Aim of the task — Determine how many lines in the records hold "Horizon", and give that number with nothing added.
....................
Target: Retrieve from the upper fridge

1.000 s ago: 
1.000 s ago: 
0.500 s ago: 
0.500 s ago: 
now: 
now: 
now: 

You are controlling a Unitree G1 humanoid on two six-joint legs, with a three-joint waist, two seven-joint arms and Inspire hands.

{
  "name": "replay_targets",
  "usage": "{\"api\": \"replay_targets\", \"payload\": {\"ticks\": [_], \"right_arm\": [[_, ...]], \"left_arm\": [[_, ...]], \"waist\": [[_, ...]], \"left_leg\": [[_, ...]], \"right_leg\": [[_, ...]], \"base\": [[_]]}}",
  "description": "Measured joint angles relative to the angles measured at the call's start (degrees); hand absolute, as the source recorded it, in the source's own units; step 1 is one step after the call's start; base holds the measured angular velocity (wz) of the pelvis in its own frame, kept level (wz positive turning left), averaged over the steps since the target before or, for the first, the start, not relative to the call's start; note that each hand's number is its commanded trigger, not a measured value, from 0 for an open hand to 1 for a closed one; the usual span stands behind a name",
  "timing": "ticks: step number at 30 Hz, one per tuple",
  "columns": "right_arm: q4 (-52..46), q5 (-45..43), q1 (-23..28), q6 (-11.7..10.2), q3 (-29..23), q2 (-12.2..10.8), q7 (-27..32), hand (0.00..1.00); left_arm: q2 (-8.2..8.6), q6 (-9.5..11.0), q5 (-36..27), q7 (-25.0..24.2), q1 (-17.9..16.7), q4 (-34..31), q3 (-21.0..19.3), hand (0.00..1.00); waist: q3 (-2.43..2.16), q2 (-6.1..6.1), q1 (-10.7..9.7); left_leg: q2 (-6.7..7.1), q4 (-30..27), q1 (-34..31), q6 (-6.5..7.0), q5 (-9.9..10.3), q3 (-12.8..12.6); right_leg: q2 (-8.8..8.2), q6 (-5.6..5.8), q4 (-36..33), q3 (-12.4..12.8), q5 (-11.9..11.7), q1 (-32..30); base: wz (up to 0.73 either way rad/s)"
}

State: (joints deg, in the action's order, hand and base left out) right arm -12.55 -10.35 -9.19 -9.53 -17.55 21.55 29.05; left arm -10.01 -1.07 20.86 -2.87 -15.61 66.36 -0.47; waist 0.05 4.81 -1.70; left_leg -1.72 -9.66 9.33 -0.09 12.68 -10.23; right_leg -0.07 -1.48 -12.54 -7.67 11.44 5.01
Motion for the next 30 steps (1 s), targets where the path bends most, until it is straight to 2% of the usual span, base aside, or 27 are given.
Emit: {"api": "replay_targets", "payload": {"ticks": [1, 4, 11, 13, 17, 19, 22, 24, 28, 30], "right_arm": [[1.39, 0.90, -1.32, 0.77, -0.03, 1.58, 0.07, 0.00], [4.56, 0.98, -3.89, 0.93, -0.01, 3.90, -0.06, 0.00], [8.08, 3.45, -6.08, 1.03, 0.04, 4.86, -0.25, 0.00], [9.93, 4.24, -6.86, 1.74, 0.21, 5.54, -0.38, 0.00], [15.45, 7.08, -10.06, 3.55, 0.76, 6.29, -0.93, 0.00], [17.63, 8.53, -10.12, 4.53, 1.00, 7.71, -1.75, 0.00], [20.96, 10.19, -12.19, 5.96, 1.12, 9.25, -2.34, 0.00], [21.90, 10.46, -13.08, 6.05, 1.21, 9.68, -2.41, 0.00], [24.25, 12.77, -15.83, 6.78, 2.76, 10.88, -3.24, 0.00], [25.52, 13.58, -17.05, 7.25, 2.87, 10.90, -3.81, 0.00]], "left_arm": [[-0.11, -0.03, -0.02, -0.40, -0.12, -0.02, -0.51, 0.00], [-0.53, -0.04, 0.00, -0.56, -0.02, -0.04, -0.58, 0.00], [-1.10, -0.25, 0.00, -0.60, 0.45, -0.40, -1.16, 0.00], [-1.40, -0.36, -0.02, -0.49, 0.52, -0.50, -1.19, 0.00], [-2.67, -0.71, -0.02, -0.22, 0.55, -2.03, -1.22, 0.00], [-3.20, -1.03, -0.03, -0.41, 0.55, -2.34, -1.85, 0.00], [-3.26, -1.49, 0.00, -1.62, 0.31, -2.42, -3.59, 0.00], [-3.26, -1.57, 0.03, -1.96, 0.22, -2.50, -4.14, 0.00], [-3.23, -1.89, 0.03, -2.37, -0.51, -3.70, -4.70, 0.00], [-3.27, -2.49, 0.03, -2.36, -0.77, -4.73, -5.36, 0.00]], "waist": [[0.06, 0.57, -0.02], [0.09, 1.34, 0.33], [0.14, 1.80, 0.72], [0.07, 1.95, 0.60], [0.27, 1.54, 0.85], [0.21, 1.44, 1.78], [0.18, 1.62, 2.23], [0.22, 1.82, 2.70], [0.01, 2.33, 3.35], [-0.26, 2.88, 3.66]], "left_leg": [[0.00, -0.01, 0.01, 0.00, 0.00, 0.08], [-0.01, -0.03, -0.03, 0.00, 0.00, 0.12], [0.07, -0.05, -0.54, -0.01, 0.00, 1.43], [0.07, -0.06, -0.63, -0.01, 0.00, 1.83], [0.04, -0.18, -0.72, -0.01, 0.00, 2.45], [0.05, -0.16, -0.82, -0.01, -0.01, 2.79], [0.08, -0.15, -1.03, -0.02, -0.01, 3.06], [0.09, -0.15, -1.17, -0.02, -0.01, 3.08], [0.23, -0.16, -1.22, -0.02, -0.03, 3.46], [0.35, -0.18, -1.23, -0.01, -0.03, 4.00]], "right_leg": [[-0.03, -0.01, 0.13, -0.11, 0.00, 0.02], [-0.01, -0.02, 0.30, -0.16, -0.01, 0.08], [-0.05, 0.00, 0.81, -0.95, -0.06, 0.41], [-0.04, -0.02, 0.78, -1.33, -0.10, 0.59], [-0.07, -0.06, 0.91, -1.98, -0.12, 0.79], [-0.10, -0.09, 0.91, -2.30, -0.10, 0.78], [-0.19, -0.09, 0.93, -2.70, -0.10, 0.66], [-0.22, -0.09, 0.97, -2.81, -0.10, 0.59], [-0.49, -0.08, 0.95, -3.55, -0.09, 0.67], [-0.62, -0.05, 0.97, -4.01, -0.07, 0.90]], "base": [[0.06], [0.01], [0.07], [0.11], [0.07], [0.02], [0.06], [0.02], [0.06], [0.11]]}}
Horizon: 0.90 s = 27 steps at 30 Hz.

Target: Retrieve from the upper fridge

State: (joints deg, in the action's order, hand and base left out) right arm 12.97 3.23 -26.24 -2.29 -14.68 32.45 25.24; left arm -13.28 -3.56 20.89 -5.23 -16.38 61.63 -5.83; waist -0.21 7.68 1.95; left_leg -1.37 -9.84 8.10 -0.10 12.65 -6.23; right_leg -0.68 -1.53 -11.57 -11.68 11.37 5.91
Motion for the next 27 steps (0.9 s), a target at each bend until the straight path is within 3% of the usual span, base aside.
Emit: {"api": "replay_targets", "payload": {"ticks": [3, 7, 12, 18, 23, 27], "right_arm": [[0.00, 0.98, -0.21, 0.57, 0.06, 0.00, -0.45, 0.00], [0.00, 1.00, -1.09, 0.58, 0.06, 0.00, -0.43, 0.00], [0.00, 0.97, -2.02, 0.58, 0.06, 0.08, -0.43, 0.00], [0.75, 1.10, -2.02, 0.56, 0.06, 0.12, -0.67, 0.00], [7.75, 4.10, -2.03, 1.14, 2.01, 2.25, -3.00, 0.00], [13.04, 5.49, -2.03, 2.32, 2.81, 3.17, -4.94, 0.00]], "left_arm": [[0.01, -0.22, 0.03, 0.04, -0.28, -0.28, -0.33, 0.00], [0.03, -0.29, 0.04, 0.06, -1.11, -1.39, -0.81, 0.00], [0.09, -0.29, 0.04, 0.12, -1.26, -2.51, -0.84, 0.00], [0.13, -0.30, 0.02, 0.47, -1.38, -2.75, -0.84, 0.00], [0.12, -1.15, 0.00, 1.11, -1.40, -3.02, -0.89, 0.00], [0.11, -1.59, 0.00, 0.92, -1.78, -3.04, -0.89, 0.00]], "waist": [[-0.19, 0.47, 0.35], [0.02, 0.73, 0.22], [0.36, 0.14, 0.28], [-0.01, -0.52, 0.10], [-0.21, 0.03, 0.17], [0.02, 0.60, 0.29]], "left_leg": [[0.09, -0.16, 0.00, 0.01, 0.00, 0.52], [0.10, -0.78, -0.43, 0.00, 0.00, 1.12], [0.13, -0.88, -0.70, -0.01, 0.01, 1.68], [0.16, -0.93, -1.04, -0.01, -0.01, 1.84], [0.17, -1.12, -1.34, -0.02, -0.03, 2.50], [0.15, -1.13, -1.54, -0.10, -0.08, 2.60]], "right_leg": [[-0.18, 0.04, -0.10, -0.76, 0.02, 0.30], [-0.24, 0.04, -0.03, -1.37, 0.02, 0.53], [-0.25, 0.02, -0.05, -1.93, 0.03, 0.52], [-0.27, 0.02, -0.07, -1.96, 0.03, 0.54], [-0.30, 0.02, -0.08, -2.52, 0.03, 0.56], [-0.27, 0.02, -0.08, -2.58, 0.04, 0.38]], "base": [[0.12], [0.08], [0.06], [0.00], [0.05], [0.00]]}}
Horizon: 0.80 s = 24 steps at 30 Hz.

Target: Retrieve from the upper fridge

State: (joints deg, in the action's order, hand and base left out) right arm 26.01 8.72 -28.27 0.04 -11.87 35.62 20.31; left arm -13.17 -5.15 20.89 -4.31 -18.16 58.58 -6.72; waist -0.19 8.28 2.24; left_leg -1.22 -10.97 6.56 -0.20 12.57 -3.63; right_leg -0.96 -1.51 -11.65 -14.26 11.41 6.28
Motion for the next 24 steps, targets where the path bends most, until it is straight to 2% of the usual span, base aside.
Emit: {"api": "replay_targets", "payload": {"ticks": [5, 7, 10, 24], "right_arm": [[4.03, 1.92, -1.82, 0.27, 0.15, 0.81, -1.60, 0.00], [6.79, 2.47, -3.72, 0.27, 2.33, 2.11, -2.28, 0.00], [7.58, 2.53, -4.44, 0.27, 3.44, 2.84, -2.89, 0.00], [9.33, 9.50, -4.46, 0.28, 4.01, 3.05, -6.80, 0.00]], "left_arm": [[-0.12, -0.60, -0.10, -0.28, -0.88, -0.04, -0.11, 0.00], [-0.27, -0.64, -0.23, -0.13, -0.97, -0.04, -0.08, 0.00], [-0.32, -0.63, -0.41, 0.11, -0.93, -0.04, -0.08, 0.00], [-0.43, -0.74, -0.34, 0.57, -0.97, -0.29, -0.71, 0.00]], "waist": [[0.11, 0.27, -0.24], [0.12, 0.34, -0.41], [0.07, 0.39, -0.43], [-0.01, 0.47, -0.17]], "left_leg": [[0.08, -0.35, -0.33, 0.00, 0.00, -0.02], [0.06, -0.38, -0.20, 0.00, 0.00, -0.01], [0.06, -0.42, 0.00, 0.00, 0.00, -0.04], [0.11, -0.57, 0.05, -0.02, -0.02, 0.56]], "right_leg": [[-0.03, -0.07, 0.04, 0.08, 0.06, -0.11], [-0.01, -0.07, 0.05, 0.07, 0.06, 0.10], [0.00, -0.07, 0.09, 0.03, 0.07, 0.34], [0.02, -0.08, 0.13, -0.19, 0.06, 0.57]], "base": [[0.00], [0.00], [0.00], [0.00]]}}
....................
Written response — 2